### Try it
Could you set down exactly the lines of the data below, starting at the one that holds "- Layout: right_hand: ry" and ending at the one that holds "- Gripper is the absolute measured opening", both included, and only those?

------ Source data ------

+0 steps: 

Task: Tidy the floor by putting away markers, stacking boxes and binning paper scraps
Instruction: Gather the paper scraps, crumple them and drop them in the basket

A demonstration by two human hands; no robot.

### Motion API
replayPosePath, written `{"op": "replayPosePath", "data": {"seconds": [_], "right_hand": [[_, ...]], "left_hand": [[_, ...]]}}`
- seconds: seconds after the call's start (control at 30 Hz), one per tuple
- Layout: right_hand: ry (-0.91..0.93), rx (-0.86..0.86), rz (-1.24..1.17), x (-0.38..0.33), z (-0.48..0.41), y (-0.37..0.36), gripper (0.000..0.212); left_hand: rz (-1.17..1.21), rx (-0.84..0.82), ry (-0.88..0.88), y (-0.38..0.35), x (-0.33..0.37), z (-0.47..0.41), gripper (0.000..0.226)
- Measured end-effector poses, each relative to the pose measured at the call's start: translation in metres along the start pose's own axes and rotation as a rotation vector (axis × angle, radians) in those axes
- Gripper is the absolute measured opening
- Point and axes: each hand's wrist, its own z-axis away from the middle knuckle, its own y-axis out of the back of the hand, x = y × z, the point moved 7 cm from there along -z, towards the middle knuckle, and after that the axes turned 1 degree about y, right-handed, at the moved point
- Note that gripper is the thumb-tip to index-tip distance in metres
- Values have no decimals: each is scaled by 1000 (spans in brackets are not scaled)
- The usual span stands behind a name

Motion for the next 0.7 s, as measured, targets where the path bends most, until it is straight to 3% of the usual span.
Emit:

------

### Answer to the exercise
- Layout: right_hand: ry (-0.91..0.93), rx (-0.86..0.86), rz (-1.24..1.17), x (-0.38..0.33), z (-0.48..0.41), y (-0.37..0.36), gripper (0.000..0.212); left_hand: rz (-1.17..1.21), rx (-0.84..0.82), ry (-0.88..0.88), y (-0.38..0.35), x (-0.33..0.37), z (-0.47..0.41), gripper (0.000..0.226)
- Measured end-effector poses, each relative to the pose measured at the call's start: translation in metres along the start pose's own axes and rotation as a rotation vector (axis × angle, radians) in those axes
- Gripper is the absolute measured opening

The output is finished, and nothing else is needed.